Over the last decades there has been little progress with adult literacy statistics. Literacy for All was placed at the heart of Education for All; however, it was “one of the most neglected EFA goals”. In 2005 it was estimated that 770 million adults did not have basic literacy skills, two thirds of them women (EFA Global Education Monitoring Report Team, 2005). In 2023 they were 763 million. Real figures are probably higher since in many countries these continue to be perceptions and self-evaluations (Do you know to read and write? Yes/No). The United Nations Literacy Decade (2003-2012), coordinated by UNESCO, had little visibility and little impact on the situation of literacy worldwide. UNESCO’s Strategy for Youth and Adult Literacy 2020-2025 acknowledged that “there are now more adults without literacy compared with 50 years ago, meaning that our efforts have not kept pace with population growth” (UNESCO, 2019). The Strategy considered four dimensions of learning: lifelong, lifewide, intersectoral, and universal.

Many challenges remain:

Literacy is an ageless concept. It applies to children, youth, and adults. However, it continues to be associated mainly with adults. Statistics refer to persons beyond 15 years of age. Illustrations related to literacy/illiteracy generally portray adult people, even when lifelong learning is mentioned.

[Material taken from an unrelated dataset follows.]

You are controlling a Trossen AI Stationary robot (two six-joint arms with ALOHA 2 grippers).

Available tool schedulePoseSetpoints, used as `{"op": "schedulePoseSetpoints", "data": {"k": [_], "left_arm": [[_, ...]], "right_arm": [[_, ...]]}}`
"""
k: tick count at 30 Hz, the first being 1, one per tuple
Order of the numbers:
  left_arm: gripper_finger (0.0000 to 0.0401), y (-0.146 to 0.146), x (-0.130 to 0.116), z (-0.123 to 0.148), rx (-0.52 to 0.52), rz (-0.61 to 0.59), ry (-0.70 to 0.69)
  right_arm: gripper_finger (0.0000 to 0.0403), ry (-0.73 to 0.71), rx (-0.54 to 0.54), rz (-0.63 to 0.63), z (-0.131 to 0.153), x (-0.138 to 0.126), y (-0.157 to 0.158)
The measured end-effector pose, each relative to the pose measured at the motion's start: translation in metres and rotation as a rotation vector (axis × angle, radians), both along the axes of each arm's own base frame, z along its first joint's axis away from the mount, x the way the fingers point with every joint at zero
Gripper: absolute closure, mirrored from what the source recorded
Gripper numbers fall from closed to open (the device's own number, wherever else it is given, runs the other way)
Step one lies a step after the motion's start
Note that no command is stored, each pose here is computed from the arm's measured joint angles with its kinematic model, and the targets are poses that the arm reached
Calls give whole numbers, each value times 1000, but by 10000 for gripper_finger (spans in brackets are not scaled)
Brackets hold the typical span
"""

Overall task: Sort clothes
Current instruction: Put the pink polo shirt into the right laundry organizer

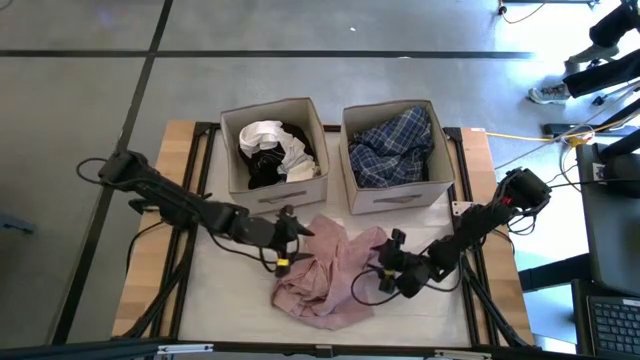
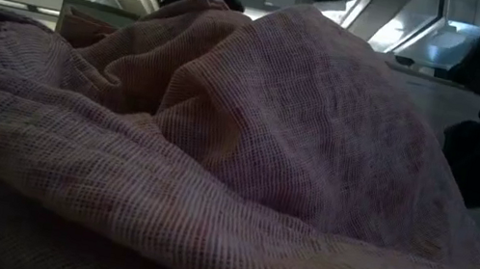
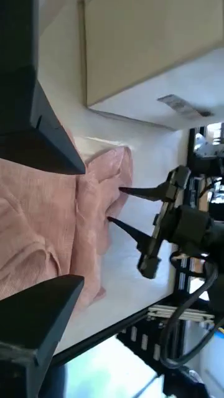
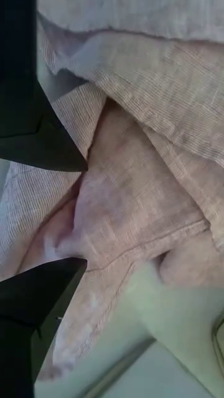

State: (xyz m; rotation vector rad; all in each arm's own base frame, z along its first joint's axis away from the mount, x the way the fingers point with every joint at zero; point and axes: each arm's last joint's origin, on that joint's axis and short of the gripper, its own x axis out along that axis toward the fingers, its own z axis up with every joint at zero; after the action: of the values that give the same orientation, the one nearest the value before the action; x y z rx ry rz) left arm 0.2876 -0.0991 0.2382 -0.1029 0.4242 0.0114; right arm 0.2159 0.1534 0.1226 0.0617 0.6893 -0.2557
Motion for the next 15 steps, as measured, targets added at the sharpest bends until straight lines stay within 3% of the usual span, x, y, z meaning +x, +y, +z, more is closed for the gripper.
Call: {"op": "schedulePoseSetpoints", "data": {"k": [4, 8, 15], "left_arm": [[134, -17, 13, 6, -9, -48, 57], [139, -38, 15, -5, -8, -66, 223], [144, -55, -10, -23, -132, 84, 499]], "right_arm": [[162, -23, 31, 33, 1, 2, 2], [162, -38, 48, 130, 5, 6, 7], [162, -13, 48, 281, 25, 18, 21]]}}
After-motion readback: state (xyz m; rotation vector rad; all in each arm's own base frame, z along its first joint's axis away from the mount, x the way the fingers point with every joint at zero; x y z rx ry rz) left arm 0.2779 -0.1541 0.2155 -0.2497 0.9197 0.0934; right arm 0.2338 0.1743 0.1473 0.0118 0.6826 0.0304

Most people think of reading and writing as a learning process that takes place in childhood and in school; remedial and non-formal “second-chance” learning opportunities are arranged for those who could not learn in childhood. Literacy education remains a key mission of the school system, but many school systems are failing to accomplish such mission, especially for the poor and the most disadvantaged. (See Torres, 2013, on Emilia Ferreiro’s presentation)

Dealing with illiteracy implies not only a “two pronged approach” – with children and with adults – but an integrated approach that views child and adult learning as a continuum, within a lifelong learning policy framework (see Torres, 2012). The Base Document that we elaborated for the United Nations Literacy Decade, and that was approved at a special session during the World Education Forum in Dakar (2000), adopted a lifelong and lifewide learning framework. Unfortunately, UNESCO decided to discard the document and go back to UNLD as adult literacy (Torres, 2011).

▸ It is believed that teaching and learning to read and write is easy. Short literacy and post-literacy campaigns and programmes are offered to young people and adults. So-called “relapse into illiteracy” is usually the result of weak and incomplete literacy processes, and of lack of materials and opportunities to read and write. Children are expected to be proficient readers after three or four years of going to school, regardless of the conditions and obstacles faced by millions of them. The term “learning poverty” proposed by the World Bank applies to “children who are unable to read and understand a simple text by age 10” (Saavedra, 2019).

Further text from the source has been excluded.